Pinterest relies primarily on retailers and packaged-goods companies for advertising revenue, and in recent weeks it has received an increasing number of requests for payment extensions from advertisers struggling with the fallout from coronavirus pandemic-related lockdowns, CFO Todd Morgenfeld said.

Several advertisers have asked to discuss payment terms related to invoices. So far, Pinterest hasn’t granted recurring extensions, but executives have discussed specific invoices with some advertisers facing extreme circumstances, Mr. Morgenfeld said.

San Francisco-based Pinterest last month reported a net loss of $141 million for the most recent quarter ended March 31, slightly larger than what analysts had expected. Its loss widened from a $41 million net loss for the same quarter last year.

Global average revenue per user was 77 cents for the quarter ended March 31, up 7% from a year earlier, Pinterest reported. The company also said it had 367 million global monthly active users, a 26% increase from the same period last year.

Pinterest, like other businesses seeking payments amid the pandemic, has devoted more time to deciding whether to grant advertising customers recurring extensions for payments or risk jeopardizing long-term relationships, Mr. Morgenfeld said.

“On both sides of that equation, there are opportunities and risks,” he said.

Mr. Morgenfeld said he has consulted with other finance and sales executives at the company in deciding whether to grant advertisers a break on payment deadlines. “We’ve had a lot of dialogue around things like payment extensions that I’ve tried to turn from tactical conversations into relationship-building conversations,” he said.

Pinterest’s days sales outstanding—which measures the average number of days between a sale and a payment—rose to 88.68 in March from 60.09 in December, indicating advertisers were taking longer to pay even before the pandemic began, according to data from CreditRiskMonitor, a provider of commercial credit reports.

In addition to his duties as Pinterest’s CFO, Mr. Morgenfeld began overseeing sales and marketing efforts in April after Françoise Brougher stepped down as chief operating officer. The company has declined to comment on Ms. Brougher’s exit. Mr.
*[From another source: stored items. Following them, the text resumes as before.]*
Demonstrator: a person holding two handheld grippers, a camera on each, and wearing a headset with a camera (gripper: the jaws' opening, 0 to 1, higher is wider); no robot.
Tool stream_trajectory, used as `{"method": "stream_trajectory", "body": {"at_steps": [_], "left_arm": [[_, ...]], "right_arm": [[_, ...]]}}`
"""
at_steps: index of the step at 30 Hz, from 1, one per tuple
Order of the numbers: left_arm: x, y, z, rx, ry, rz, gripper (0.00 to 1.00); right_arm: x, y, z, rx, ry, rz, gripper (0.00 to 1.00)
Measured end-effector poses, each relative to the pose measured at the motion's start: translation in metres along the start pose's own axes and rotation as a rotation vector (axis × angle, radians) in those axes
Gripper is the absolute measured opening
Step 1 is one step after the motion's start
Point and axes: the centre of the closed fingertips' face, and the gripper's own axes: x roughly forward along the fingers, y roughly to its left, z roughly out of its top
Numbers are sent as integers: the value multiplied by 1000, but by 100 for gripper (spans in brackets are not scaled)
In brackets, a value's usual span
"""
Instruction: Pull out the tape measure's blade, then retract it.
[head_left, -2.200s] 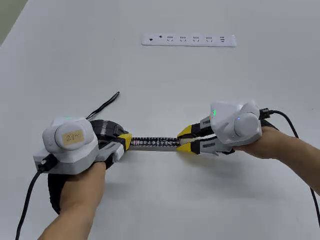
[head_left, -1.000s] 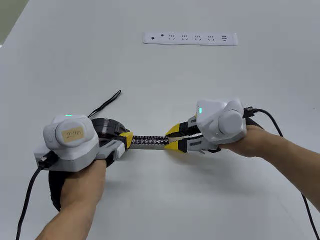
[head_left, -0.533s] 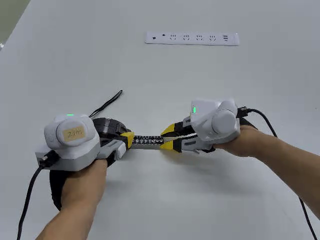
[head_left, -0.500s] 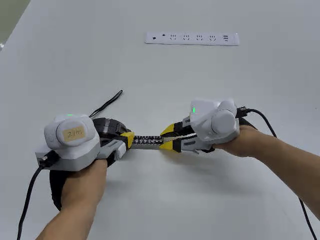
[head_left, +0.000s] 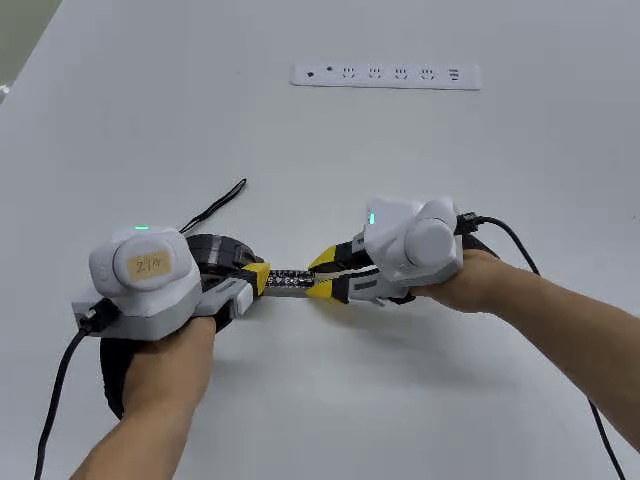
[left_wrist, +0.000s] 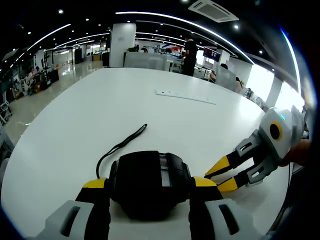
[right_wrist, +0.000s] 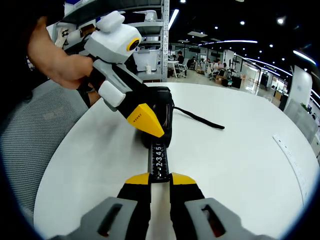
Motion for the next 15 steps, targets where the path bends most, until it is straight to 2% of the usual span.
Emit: {"method": "stream_trajectory", "body": {"at_steps": [15], "left_arm": [[0, 0, 0, -1, 1, 1, 60]], "right_arm": [[9, 0, 7, -7, -6, 1, 12]]}}
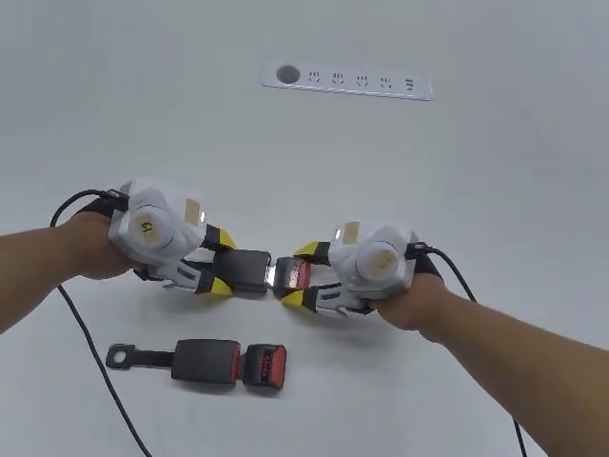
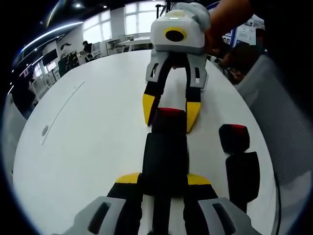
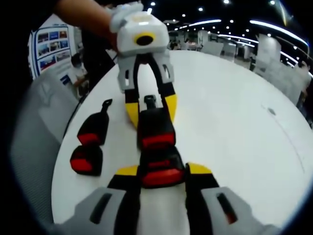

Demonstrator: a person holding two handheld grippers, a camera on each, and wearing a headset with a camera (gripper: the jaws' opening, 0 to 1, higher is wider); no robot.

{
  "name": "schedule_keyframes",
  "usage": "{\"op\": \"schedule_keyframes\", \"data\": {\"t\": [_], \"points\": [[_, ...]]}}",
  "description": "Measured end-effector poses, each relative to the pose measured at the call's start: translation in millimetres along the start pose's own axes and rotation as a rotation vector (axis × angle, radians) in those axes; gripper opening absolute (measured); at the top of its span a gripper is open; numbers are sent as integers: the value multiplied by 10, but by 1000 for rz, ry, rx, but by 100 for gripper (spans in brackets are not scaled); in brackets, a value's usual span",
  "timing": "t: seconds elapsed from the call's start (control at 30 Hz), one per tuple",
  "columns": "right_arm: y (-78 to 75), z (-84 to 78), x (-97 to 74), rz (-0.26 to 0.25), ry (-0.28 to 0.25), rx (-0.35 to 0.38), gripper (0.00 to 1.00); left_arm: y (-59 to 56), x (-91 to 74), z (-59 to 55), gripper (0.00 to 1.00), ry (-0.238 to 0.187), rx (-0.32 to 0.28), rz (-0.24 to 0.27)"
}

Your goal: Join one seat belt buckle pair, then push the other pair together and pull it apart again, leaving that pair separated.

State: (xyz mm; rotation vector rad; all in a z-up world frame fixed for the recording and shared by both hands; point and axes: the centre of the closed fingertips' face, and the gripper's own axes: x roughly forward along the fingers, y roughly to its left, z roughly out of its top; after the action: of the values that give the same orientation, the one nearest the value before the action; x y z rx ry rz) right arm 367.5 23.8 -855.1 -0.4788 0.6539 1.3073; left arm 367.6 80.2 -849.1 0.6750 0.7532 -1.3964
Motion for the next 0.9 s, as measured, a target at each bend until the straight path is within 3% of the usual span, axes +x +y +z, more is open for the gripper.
{"op": "schedule_keyframes", "data": {"t": [0.9], "points": [[-9, -3, -5, -9, 42, -5, 35, -8, -3, 6, 33, -5, 4, -5]]}}
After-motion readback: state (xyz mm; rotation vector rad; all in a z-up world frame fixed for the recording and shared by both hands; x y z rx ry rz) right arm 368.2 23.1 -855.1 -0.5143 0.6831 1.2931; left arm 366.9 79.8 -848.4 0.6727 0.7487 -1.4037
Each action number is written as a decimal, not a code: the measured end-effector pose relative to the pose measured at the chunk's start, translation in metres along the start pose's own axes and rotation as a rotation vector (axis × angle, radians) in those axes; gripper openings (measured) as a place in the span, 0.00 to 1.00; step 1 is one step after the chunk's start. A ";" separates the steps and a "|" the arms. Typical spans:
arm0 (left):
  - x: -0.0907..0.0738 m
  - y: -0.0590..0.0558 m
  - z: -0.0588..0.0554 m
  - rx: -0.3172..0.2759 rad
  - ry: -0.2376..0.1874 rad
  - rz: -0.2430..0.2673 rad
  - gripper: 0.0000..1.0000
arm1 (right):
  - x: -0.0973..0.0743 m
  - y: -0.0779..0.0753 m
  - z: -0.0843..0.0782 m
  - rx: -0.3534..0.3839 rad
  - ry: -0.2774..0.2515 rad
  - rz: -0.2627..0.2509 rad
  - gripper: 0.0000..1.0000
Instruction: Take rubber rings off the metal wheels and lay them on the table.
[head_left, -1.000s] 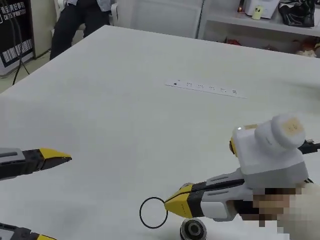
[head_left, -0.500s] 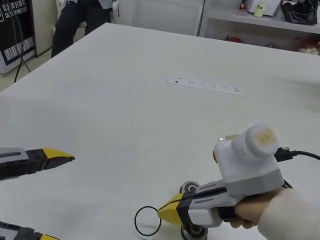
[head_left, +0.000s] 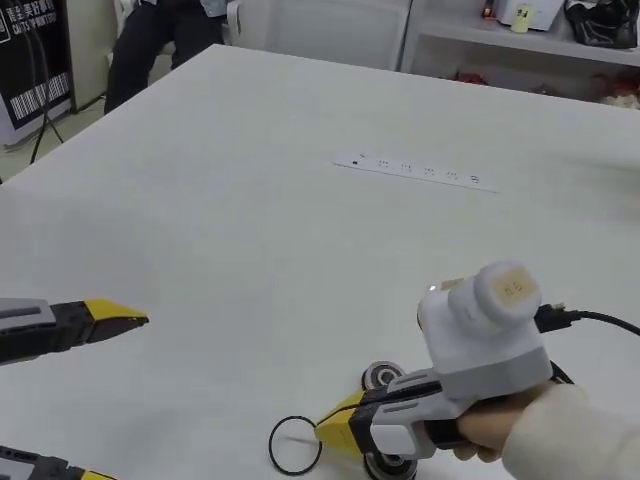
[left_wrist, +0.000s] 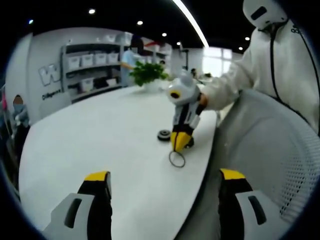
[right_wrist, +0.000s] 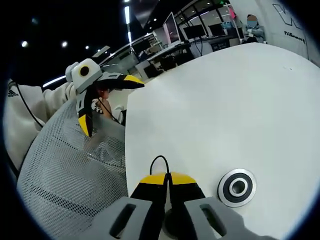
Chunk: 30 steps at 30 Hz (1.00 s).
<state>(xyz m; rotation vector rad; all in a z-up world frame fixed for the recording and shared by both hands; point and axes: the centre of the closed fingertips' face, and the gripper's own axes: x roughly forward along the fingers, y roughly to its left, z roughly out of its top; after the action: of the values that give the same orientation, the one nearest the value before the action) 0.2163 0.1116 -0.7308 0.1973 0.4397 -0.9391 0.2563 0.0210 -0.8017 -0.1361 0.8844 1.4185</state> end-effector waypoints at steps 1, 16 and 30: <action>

Morgenfeld in 2016 became Pinterest’s first CFO, joining from Twitter Inc.

Pinterest also is pushing to retain existing advertisers with plans to share more analytics on how consumers use its platform to demonstrate how ad spend on it translates into sales.

“Advertisers are reluctant to spend a lot of money on Pinterest until they have more confidence that the ads work,” said Colin Sebastian, an analyst at Robert W. Baird & Co., a Milwaukee-based investment bank.

Retaining existing advertising customers is usually less costly than trying to lure new customers to a platform, said Ygal Arounian, an analyst at Wedbush Securities Inc., a Los Angeles-based financial-services firm. “Even if their current advertisers are forced to pull back on their spend in the Covid environment, maintaining relationships with them is really important,” he said.